山崎豊子の「大地の子」を読んだ。
中国残留孤児が、さまざまな差別を受けながら、なお中国人として生きていく姿を描いたものだ。NHKでドラマになったこともあったらしい。
その姿にも感動するけれど、
それより中国という国のすさまじさに圧倒された。
作者は事実をもとにして書くことを非常に重視しており、
胡主席の特別許可にもとづく取材もしているので、
ここにでてくる中国の姿は限りなく、真実に近いのだろう。
そう思ってみると、日本人から見たときに中国と言うのはなんと理解しがたい国なんだと思える。
個人でも、国家単位でも
自分のことばかりを考え、
当たり前のように約束をやぶり、
自分のミスの言い訳は山のように言い、
相手の弱みを見つけることに異常な執念を燃やす。
冷凍ギョーザ事件やら
この間のサッカーとかから生まれてくる中国への不信感が
歴史的背景をもって裏づけされる気がしたりする。
ある意味、民族差別的な小説でもある。
「小説だから大げさに描いているんだよ。
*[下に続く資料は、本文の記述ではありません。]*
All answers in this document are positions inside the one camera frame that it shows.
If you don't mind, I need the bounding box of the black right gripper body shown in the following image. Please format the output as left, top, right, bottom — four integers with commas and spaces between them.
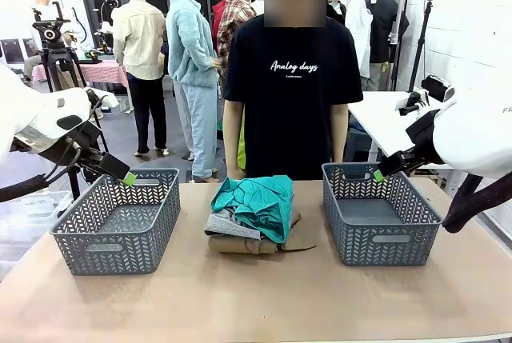
399, 110, 441, 166

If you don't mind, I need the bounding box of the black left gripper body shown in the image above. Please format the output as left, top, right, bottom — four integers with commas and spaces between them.
66, 121, 108, 170

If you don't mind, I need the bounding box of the grey t-shirt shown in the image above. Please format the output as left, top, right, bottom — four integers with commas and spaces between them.
204, 206, 261, 240

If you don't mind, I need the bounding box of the teal garment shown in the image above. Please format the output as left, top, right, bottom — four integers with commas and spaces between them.
210, 174, 295, 244

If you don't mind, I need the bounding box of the beige garment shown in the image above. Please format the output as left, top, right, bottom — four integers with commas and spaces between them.
207, 209, 317, 255

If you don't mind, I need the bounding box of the person's left forearm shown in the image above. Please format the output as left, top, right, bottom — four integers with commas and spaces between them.
330, 103, 350, 164

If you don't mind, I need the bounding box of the person's right forearm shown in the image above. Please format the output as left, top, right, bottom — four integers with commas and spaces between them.
222, 101, 246, 169

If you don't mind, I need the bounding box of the large white table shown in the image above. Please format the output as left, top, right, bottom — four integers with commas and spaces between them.
347, 90, 457, 184

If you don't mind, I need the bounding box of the black bag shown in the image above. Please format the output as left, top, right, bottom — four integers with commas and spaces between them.
420, 74, 457, 103

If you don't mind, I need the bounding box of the table with pink cloth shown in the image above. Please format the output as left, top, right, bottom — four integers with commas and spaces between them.
31, 58, 129, 88

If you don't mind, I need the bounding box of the grey plastic woven-pattern basket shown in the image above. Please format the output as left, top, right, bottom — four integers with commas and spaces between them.
50, 167, 182, 277
322, 162, 444, 267

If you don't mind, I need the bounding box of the black light stand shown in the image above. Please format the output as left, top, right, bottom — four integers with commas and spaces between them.
407, 0, 435, 94

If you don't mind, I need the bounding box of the clear plastic storage bin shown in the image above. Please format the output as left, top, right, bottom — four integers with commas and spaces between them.
0, 189, 74, 280

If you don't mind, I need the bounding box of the mannequin in cream jacket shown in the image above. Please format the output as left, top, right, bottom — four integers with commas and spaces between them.
110, 0, 168, 158

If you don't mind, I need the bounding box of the mannequin in black shirt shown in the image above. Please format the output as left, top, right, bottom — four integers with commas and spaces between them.
366, 0, 410, 92

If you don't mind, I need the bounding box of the black leaning stand pole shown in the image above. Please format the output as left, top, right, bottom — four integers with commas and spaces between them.
390, 0, 413, 90

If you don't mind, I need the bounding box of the person in black t-shirt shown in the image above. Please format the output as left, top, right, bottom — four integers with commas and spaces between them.
222, 0, 365, 182

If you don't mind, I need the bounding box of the mannequin in white shirt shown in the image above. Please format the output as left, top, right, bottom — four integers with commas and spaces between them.
344, 0, 375, 92

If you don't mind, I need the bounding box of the mannequin in light blue fleece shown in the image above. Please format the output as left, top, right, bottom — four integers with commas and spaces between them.
166, 0, 222, 183

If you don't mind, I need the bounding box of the seated person in white shirt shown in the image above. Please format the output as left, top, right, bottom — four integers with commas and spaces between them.
22, 0, 77, 86

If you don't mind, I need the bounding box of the mannequin in red top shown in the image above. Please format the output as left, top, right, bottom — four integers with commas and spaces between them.
210, 0, 227, 54

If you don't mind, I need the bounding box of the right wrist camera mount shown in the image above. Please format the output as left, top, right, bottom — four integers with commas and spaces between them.
394, 90, 431, 117

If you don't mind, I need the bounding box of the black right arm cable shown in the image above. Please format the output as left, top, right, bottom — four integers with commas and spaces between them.
442, 170, 512, 234

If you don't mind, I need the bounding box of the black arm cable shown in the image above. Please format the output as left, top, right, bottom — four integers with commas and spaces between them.
442, 170, 512, 234
0, 94, 109, 203

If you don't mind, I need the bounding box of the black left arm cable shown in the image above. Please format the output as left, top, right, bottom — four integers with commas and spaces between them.
0, 94, 109, 203

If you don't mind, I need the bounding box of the black camera on tripod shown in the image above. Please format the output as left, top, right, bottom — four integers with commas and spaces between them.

自分の知っている中国人はいい人だ。
僕は昔そう思っていた。
でも外国に住んでいて、やはりそういう考えは甘いと思い知った。
民族は民族としての背景を必ず持っている。
どんな国際人の中にも、そのマナー、価値感等々、
他の民族からみたときには理解しがたいものが必ず含まれている。
偏見といわれようとなんだろうと、その色眼鏡を使って
相手を見ることが、外国で生きるためには大事だと痛感した。
中国に関して言えば、ビジネスの相手としてはきわめて危険だ。
日本人の感覚で卑怯と思えても勝ち逃げしてしまう勇気がないのなら、
いつか必ず痛い目を見るのだと思う。
彼らから見たら日本人は我儘で呑気なバカ者ばかりなんだから。